§ Entries provided
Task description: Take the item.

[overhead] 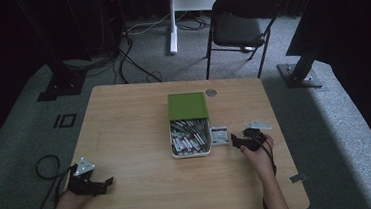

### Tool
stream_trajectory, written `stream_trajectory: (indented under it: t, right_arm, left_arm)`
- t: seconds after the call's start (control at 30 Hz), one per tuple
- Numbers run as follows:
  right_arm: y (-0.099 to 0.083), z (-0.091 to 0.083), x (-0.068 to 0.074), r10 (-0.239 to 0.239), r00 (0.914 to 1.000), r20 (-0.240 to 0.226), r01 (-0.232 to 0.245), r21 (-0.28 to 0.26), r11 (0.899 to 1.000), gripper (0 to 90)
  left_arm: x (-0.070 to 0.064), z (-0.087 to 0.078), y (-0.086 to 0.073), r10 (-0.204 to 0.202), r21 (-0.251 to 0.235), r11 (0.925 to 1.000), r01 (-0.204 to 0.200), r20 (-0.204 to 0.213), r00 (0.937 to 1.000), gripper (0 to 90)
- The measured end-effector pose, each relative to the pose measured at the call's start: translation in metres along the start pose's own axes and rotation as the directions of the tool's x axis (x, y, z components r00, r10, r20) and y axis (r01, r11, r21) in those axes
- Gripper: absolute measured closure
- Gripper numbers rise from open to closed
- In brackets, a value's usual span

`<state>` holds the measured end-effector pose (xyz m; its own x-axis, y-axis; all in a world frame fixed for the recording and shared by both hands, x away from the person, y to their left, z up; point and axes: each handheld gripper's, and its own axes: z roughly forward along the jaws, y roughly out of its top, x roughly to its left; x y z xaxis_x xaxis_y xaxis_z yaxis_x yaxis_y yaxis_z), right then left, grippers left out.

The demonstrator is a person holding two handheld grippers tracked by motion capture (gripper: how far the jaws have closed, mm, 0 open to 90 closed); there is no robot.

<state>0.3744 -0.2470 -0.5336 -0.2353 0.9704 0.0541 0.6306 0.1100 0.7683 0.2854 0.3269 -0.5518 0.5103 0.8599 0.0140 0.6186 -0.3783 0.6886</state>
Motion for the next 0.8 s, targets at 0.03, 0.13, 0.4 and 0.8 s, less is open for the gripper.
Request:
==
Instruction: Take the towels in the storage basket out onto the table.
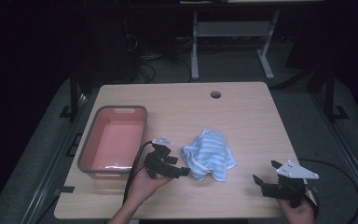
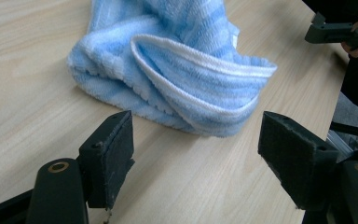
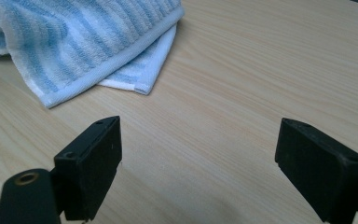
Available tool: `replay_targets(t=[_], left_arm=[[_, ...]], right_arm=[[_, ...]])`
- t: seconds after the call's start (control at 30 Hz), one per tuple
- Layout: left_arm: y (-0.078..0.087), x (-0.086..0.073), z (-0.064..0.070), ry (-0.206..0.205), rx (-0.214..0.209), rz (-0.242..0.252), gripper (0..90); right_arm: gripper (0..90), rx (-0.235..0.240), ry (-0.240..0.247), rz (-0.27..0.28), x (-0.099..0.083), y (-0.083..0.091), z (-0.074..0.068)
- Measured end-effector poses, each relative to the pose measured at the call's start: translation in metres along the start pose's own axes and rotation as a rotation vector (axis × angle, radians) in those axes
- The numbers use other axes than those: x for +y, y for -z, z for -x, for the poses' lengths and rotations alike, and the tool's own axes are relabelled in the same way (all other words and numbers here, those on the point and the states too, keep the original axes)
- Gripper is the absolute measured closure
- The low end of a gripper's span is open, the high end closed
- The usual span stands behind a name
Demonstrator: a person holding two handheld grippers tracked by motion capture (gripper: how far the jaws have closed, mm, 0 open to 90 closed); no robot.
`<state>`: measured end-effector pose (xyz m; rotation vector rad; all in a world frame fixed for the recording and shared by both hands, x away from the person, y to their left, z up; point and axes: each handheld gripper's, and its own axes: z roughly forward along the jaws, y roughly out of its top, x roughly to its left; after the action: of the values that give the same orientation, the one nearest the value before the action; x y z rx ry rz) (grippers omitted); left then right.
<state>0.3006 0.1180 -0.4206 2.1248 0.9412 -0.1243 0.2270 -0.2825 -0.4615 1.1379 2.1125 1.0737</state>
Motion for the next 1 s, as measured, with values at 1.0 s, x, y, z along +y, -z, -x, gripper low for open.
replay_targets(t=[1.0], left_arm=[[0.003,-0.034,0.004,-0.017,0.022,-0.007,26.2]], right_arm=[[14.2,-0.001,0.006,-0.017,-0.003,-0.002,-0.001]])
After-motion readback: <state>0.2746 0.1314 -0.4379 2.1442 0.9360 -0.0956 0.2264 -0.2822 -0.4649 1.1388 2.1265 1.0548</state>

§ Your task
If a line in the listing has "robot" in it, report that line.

§ Exercise solution
The demonstrator is a person holding two handheld grippers tracked by motion capture (gripper: how far the jaws have closed, mm, 0 open to 90 closed); there is no robot.
Demonstrator: a person holding two handheld grippers tracked by motion capture (gripper: how far the jaws have closed, mm, 0 open to 90 closed); no robot.

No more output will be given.